パートの女性が、育児休業を取得したいと職場の所長に申し出たところ、所長は「タイミングが悪い」「1年の育休が取れるのは正社員だけ」などと言って拒否するとともに、契約期間の末日で雇い止めにすると通告した。そこで、育児休業を所得する資格を有する地位の確認を求めて、東京地裁に労働審判を申し立てた。

「マタハラでは初めて担当する案件だったことに加え、理想的に解決できたという点でも思い入れ深いものがあります」

会社を辞めると、再起が難しい

この事案では、会社側が申立の趣旨を認めたため、育児休業を認めることを含めた内容で調停が成立。女性の保育園の諸手続きに会社が協力することや、休業直前の部署・職務に復職させることなど、復職後を視野に入れた項目も盛り込まれた。女性は育児休業を取得後、職場に復帰。今も勤務中で、子どもは9歳になった。

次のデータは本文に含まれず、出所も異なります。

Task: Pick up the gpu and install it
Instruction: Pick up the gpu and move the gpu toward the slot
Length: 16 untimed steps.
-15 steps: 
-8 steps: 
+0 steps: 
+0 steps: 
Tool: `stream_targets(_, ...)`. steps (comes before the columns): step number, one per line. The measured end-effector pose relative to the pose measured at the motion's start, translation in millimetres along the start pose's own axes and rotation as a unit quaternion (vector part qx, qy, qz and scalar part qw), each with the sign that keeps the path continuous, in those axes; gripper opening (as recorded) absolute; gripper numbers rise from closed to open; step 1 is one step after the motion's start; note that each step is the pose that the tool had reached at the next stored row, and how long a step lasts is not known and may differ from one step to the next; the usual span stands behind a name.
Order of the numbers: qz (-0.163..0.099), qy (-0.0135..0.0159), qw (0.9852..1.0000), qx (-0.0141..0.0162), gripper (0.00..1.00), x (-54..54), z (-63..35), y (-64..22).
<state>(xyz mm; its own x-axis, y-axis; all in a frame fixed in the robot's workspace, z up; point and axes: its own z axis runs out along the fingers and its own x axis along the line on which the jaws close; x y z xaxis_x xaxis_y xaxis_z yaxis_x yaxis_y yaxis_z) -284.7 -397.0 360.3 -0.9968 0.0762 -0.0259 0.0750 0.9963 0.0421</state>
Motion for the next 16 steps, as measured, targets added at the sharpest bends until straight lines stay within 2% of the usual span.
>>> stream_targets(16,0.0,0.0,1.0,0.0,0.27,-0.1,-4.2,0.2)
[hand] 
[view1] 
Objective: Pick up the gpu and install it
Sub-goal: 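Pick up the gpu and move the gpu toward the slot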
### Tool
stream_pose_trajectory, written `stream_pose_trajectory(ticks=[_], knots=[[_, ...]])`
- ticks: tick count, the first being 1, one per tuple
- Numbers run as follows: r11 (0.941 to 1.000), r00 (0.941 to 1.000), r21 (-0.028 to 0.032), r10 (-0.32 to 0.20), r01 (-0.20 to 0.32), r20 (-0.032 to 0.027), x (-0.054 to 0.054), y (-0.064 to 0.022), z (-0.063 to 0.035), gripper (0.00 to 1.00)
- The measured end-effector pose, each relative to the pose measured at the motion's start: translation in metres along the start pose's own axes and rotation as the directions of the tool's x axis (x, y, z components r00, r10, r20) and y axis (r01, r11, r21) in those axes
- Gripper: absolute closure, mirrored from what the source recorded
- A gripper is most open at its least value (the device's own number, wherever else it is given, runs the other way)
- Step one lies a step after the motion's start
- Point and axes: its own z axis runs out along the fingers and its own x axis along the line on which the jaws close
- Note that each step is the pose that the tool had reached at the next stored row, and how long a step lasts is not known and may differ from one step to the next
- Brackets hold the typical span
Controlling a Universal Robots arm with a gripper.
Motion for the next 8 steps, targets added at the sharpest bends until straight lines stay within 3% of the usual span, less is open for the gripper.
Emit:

しかし、復職を果たすケースは珍しく、ほかの案件では女性が会社を辞めてしまうケースも多いという。

「会社を辞めてしまうと、再起が難しいんです。無職では保育園に子どもを預けられず、雇ってもらうことも難しい、という悪循環にはまりがちです。こういう状況を『マタハラドミノ倒し』と呼んでいます。やはり、職場に復帰するかたちの解決が望ましいのです」

弁護士を目指したのは、広く人権問題に取り組みたかったから。弁護士になれば、人権侵害を受けている人の役に立てるほか、政策提言によって、世の中を変えていける可能性もある。

「マタハラの問題に取り組むことは、弁護士を目指したときの思いとつながっていて、やりがいを感じます」

(取材・構成/具志堅浩二)

新村 響子(にいむら・きょうこ)弁護士
東京弁護士会所属 日本労働弁護団事務局次長、東京都労働相談情報センター民間労働相談員。労働者側専門で労働事件を取り扱っており、マタハラ案件のほか解雇、残業代請求、降格、労災、セクハラなど多数の担当実績がある。